## WORK ITEM
Produce as output only the lines below starting at the line with "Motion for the" and continuing through the line with "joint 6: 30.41", each one exactly as written.

## Extracted data entries
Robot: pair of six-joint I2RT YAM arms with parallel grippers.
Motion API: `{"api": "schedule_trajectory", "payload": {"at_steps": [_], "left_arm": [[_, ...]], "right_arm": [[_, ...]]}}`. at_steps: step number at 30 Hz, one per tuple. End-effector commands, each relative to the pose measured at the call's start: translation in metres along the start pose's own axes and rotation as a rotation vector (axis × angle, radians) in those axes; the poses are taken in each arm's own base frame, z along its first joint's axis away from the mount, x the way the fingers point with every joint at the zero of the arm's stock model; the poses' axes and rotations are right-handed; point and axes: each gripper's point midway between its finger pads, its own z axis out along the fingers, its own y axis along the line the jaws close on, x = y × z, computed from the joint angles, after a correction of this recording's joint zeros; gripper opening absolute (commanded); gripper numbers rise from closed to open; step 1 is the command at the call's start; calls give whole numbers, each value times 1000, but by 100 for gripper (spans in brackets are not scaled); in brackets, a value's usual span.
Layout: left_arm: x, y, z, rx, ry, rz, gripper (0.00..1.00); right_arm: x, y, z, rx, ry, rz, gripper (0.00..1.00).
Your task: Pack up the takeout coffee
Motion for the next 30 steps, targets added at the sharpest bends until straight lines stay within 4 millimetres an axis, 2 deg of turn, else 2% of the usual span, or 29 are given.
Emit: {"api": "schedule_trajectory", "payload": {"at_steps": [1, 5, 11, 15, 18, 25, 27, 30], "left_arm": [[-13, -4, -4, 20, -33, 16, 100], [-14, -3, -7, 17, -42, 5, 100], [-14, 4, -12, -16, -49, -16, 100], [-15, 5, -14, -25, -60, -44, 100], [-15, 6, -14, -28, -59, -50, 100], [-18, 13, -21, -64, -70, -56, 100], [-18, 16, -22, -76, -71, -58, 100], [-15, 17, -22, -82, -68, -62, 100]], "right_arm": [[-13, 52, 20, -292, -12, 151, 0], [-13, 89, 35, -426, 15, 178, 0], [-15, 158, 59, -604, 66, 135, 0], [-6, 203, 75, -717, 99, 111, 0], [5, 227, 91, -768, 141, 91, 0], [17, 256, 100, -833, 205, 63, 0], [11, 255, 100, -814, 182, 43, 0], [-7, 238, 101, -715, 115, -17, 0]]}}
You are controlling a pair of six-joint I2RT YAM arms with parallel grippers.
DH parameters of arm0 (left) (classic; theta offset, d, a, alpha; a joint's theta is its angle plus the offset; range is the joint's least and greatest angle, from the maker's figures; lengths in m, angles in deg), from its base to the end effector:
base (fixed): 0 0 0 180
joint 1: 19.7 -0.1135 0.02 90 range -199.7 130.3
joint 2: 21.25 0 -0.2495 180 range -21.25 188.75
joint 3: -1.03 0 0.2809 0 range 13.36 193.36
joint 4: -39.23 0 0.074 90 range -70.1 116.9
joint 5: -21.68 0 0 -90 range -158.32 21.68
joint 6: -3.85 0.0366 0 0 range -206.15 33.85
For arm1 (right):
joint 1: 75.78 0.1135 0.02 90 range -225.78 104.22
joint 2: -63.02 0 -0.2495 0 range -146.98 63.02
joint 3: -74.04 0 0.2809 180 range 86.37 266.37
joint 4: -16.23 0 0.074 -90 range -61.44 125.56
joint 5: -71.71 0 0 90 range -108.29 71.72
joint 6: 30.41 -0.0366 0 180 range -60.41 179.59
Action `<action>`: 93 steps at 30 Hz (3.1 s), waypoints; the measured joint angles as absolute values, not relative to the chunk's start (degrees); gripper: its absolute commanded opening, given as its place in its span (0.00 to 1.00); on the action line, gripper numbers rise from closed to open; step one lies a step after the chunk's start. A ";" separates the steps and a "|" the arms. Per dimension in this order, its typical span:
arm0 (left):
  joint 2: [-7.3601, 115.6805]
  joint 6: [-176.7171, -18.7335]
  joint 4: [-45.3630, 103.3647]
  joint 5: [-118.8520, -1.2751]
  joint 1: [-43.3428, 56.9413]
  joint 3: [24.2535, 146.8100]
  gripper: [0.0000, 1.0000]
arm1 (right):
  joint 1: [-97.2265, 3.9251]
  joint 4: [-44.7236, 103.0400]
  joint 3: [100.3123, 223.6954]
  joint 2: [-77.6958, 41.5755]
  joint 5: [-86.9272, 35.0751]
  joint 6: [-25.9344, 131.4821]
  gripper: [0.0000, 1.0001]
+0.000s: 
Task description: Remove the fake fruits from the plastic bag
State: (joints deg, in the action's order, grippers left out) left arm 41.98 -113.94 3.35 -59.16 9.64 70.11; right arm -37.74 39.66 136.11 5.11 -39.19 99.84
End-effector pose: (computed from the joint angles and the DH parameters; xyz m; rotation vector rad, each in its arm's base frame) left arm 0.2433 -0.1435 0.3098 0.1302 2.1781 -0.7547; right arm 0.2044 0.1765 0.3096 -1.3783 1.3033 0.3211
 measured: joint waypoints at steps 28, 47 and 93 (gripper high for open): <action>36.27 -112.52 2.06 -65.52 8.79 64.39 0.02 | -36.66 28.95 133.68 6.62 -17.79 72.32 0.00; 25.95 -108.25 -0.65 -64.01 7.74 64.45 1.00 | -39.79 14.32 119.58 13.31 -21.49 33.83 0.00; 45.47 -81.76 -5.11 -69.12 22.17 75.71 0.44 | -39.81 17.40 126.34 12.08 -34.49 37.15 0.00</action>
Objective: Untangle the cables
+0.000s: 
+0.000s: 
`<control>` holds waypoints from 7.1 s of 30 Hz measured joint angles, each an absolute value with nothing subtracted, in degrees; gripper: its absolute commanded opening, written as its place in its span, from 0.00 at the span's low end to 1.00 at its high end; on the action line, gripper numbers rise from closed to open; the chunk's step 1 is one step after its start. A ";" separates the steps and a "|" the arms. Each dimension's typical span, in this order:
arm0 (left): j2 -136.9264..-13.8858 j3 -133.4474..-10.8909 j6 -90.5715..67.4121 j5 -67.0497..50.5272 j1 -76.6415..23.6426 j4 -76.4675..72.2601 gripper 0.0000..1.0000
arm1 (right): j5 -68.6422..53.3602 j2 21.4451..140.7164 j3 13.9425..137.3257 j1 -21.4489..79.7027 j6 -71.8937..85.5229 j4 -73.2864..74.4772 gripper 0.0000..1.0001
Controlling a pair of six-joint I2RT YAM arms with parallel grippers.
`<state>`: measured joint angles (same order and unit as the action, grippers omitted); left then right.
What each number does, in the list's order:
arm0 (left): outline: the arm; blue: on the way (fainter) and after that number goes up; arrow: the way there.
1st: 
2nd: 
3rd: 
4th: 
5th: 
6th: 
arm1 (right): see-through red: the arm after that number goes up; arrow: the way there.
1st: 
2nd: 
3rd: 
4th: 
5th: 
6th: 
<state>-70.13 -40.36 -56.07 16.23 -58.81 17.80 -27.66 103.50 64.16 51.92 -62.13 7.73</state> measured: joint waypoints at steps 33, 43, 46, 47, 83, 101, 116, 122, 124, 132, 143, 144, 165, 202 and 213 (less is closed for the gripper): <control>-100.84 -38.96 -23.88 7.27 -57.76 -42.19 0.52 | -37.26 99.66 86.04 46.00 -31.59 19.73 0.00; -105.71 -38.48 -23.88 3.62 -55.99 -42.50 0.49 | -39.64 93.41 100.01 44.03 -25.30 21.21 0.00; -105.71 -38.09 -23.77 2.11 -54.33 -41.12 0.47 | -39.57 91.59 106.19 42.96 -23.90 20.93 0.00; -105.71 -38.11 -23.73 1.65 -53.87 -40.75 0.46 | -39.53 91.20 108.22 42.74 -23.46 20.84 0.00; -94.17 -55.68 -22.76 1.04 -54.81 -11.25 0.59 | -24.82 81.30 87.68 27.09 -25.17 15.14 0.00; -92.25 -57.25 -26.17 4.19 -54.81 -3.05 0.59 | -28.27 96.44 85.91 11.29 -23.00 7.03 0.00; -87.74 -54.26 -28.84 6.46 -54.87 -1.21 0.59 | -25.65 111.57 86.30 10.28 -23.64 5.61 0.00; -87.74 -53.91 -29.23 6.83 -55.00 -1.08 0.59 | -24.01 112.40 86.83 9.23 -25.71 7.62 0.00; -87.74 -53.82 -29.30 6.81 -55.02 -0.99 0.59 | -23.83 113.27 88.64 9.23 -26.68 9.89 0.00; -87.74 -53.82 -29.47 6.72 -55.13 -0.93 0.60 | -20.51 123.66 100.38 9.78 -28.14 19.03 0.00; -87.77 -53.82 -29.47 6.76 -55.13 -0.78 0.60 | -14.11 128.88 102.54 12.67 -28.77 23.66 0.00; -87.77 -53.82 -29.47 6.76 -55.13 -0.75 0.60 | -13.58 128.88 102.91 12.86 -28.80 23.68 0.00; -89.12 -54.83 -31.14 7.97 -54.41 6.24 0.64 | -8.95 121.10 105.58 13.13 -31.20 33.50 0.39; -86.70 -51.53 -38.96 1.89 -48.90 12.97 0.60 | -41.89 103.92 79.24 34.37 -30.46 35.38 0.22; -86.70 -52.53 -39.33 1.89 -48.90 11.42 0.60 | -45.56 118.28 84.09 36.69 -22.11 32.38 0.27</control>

## ANSWER TO THE PROBLEM
Motion for the next 30 steps, targets added at the sharpest bends until straight lines stay within 4 millimetres an axis, 2 deg of turn, else 2% of the usual span, or 29 are given.
Emit: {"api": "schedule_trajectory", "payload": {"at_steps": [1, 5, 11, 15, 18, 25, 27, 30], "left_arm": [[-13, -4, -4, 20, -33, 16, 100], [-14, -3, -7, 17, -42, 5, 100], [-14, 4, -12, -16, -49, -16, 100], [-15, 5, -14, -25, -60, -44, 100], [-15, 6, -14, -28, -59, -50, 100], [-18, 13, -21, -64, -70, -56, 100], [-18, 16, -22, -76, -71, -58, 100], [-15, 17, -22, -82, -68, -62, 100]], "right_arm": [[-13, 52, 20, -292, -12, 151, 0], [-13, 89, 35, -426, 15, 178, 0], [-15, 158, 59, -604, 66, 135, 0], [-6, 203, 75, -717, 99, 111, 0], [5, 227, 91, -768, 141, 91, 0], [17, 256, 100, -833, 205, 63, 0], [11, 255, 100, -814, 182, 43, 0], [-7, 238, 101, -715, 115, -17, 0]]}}
You are controlling a pair of six-joint I2RT YAM arms with parallel grippers.
DH parameters of arm0 (left) (classic; theta offset, d, a, alpha; a joint's theta is its angle plus the offset; range is the joint's least and greatest angle, from the maker's figures; lengths in m, angles in deg), from its base to the end effector:
base (fixed): 0 0 0 180
joint 1: 19.7 -0.1135 0.02 90 range -199.7 130.3
joint 2: 21.25 0 -0.2495 180 range -21.25 188.75
joint 3: -1.03 0 0.2809 0 range 13.36 193.36
joint 4: -39.23 0 0.074 90 range -70.1 116.9
joint 5: -21.68 0 0 -90 range -158.32 21.68
joint 6: -3.85 0.0366 0 0 range -206.15 33.85
For arm1 (right):
joint 1: 75.78 0.1135 0.02 90 range -225.78 104.22
joint 2: -63.02 0 -0.2495 0 range -146.98 63.02
joint 3: -74.04 0 0.2809 180 range 86.37 266.37
joint 4: -16.23 0 0.074 -90 range -61.44 125.56
joint 5: -71.71 0 0 90 range -108.29 71.72
joint 6: 30.41 -0.0366 0 180 range -60.41 179.59

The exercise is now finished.